The Wonders of Dynamically Linked Objects

Programming with ELF Dynamic Linking under Linux

Revised Tuesday, March 18, 1997

One of the nicer side effects of the a.out to ELF move was the introduction of a new set of system calls to allow applications to load compiled modules of code at runtime. This facility, when used intelligently, provides great opportunities for dynamic extensibility without any associated recompilation costs. If unintelligently used, it leaves a backdoor open for malicious code to behave inappropriately. This article will deal with the native features of Linux-based systems for supporting libraries of existing code.

All About Libraries and Linking...

Perhaps the most common denominator of code reuse in Linux is the use of libraries. Libraries are precompiled binary archives of code and data. Linux programs typically make use of the standard C library, and occasionally the math library.

Using the standard libraries is a good idea for many reasons - it saves you from having to write common routines (and stub interfaces to kernel system calls). Being in common use amongst many other programmers, standard libraries are usually quite well understood. You will find it easier to share code and coding ideas with others, or to look for help when in trouble.

With ELF binaries, there are two distinct methods of linking with libraries - static linking and dynamic linking. Static linking is the simpliest. The libraries that a program uses are combined with the code of the application itself - the result is a self contained executable.

However, statically linking the same libraries again and again with each separate executable is wasteful - both of disk space and also of memory (a precious resource). Hence, the introduction of dynamic linking facilities.

With dynamic linking, the compiled application binds with the shared library code at run-time. The resulting application is much smaller in terms of the number of sectors it uses on disk, and also in its memory footprint. There is now only one copy of the library code on disk for all applications that use it (by dynamically linking), instead of it being combined with each application and stored multiple times (as is the case with static linking). The ld.so program is responsible for performing the dynamic binding between a shared library and an application at run-time.
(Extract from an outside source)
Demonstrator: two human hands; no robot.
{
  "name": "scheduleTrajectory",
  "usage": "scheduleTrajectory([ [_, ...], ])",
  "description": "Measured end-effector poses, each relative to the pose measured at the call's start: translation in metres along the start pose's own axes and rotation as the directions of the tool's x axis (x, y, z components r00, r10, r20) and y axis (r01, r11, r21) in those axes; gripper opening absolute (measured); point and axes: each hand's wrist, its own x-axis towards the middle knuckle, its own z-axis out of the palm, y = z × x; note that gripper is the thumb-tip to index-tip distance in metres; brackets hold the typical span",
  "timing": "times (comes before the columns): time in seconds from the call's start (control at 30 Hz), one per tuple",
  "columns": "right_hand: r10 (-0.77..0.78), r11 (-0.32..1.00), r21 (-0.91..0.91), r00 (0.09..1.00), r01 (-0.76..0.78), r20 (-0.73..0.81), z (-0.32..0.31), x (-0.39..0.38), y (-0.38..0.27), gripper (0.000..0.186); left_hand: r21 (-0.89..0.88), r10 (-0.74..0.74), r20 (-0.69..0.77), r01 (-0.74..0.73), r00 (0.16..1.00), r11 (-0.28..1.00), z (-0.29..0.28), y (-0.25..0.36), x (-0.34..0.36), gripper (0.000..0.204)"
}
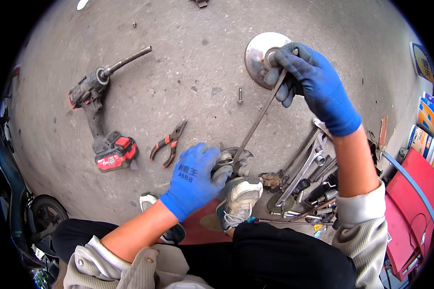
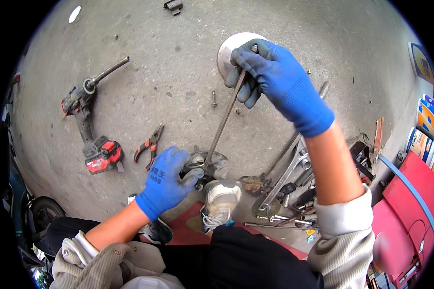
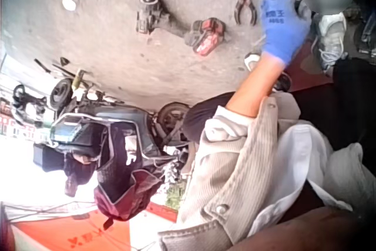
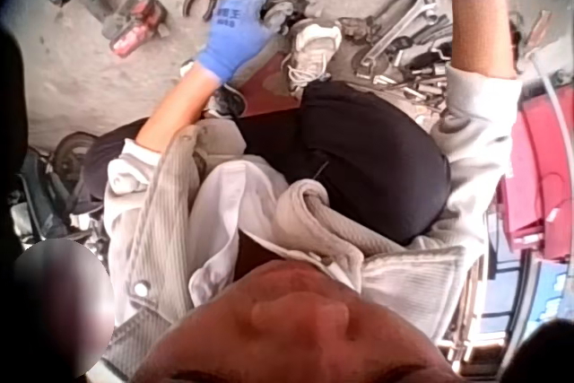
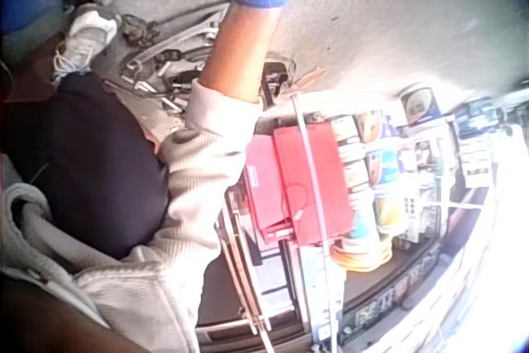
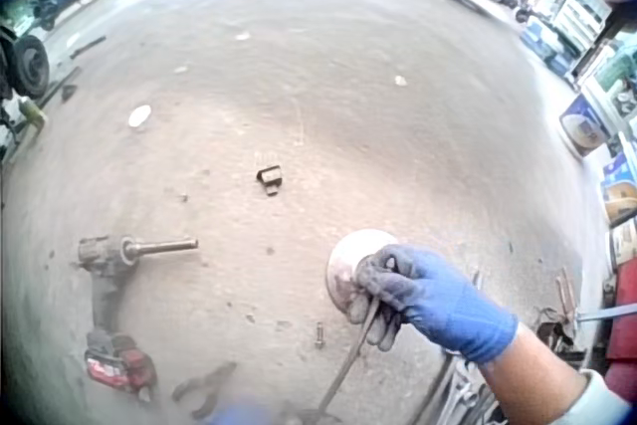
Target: The person removes a motorcycle wheel hub using a hammer and spray lubricant, then disassembles the hub with a cordless impact wrench and hand tools. They separate internal components and place them on the floor.
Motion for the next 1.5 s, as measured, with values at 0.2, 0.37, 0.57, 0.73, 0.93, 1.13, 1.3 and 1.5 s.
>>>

With memory usage, the situation is a little different. Linux manages memory as finely grained 4 KB allocations called pages. When an application binds at run-time to a library, the library's code and data segments are loaded into memory (by ld.so) if they do not already reside there. The linking is then performed using COPY_ON_WRITE semantics.

In Linux, the virtual memory system gives each application its own private address space. With COPY_ON_WRITE, the library segments are intially mapped into the application's address space in a read only shared fashion. If, at some later stage, the application tries to write to part of these shared memory segments (for example, to change or set the value of a library variable), a special exception will be raised for the offending memory address (called a page fault). The offending page will be copied and privately mapped into the applications address space, before the offending instruction is re-tried.
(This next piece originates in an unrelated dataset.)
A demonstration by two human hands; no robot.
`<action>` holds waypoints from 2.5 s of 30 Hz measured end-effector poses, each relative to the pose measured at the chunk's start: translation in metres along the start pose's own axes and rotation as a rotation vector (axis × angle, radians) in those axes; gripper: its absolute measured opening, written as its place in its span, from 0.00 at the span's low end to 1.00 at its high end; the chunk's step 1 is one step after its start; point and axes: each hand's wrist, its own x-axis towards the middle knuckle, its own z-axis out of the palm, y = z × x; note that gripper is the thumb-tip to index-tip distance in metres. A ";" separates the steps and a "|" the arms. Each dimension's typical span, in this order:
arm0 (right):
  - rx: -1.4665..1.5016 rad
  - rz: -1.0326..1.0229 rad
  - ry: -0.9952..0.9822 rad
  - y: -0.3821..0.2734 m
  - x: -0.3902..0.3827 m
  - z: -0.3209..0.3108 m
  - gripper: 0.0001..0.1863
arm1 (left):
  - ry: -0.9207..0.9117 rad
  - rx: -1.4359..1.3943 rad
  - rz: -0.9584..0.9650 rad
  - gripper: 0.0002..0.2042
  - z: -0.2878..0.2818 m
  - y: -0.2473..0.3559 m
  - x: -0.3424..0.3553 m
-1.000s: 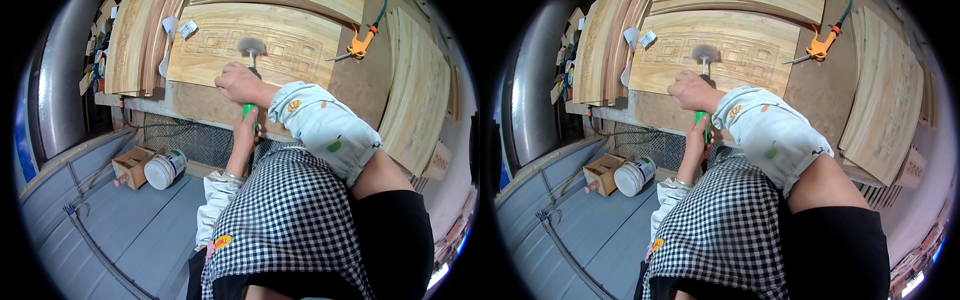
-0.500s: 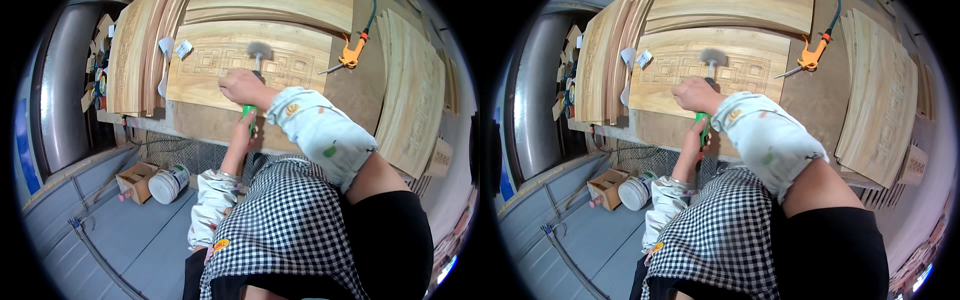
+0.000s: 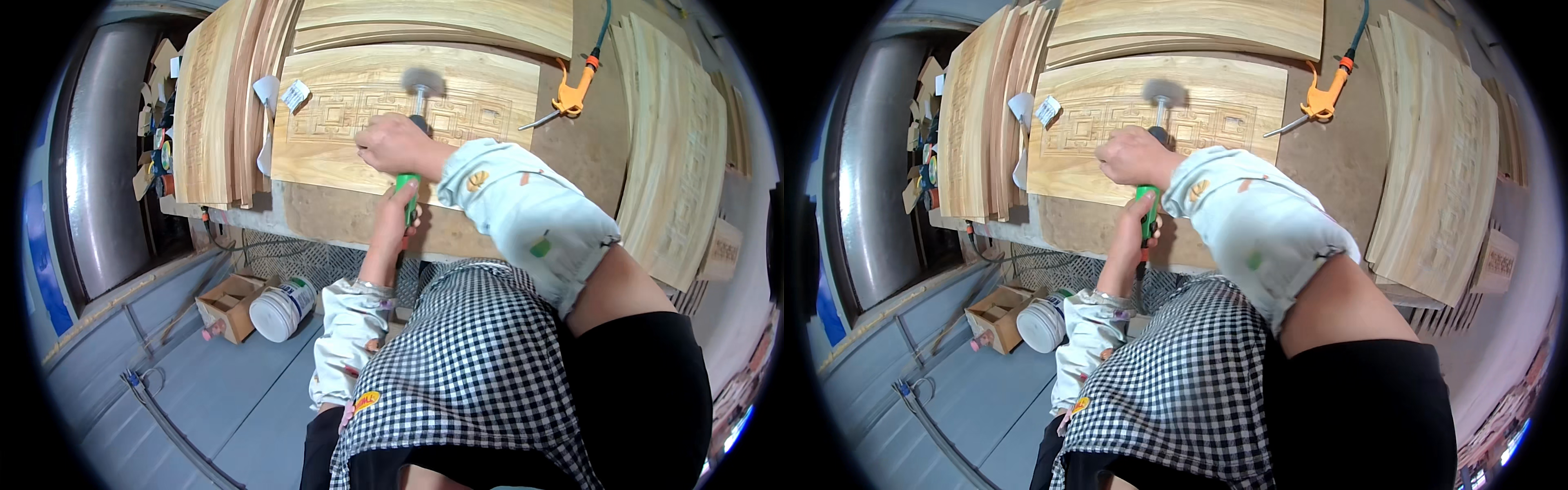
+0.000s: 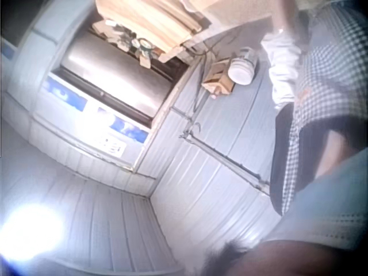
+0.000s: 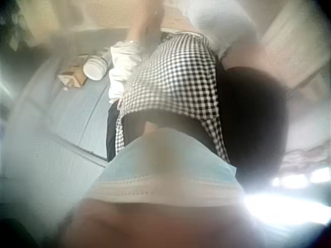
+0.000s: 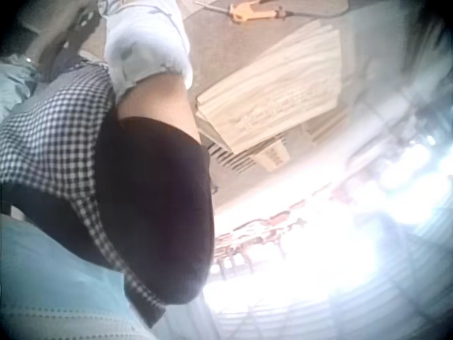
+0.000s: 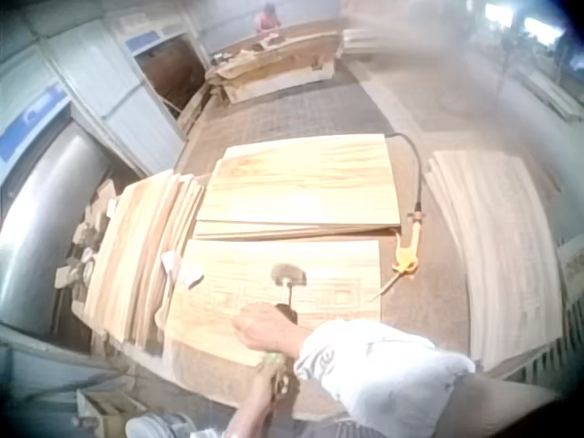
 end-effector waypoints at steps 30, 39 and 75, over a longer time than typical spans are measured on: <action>-0.034 -0.088 0.065 0.002 -0.001 0.002 0.08 | -0.014 -0.037 -0.033 0.16 -0.002 -0.003 0.001; -0.062 -0.088 0.012 0.013 -0.013 -0.004 0.09 | -0.026 -0.138 0.004 0.15 0.024 -0.021 0.006; -0.169 0.073 -0.609 -0.057 -0.069 -0.051 0.35 | -0.245 0.305 0.179 0.20 -0.049 -0.028 -0.035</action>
In this manner, not only will multiple applications share a single a single copy of a library on disk, but it is very likely that a high proportion of the library will be shared at run-time, thereby reducing overall memory requirements for the system. With the old a.out format, each library had its own entry point, at which the system tried to map it in virtual memory. With ELF, library code segments are relocatable -- thus, the one library can be mapped anyplace in an application's virtual memory space.

Along with the considerable advantages of an economical, prudent use of system resources, dynamic linking brings with it a few additional complexities compared with static linking. When an application is run, it may not necessarily find all the libraries it requires. If so, it will die with an error message indicating that it could not find the required library. Similarly, an application may find different versions of the libraries to the versions it was build with.

The standard search for dynamic libraries is to first search the environment variable LD_LIBRARY_PATH, which contains a colon separated list of directores to search in. After these, directories in /etc/ld.so.conf are searched, followed by /usr/lib and /lib.

When an executable is run, first its code and data segments are mapped directly from the filesystem (or cache) into memory (using mmap()). Next, /etc/ld.so.cache is mmap()'ed into memory and interrogated to see if the executables shared library dependencies are already memory resident. If not, they are opened and mapped into memory also. Then the shared library code is mmap()'ed into the executable's address space (read-write for data segments, read-execute for code segments). The personality() system call is used to support emulation of foreign binary formats, and is called by the kernel on behalf of an executable before it (the executable) starts. Finally, ld.so does some housekeeping on who the user is (geteuid(), getuid(), getgid(), getegid() are checked for security reasons if the user wants their own library path configuration) and runs the executable code.

TIP: to view the system calls an application makes when it starts up, use the strace command to start it - e.g. strace ls.

Libraries, by convention are named with both major and minor revision numbers. An increment in a minor number indicates small changes in the library - perhaps a bug fix or two, or relatively minor new features. Programs are not expected to break as a result of minor number changes. Patch levels are a further specialization of the minor number, usually reserved for bug-fixes. Patch levels are only common with libraries that see many iterations, such as the C library.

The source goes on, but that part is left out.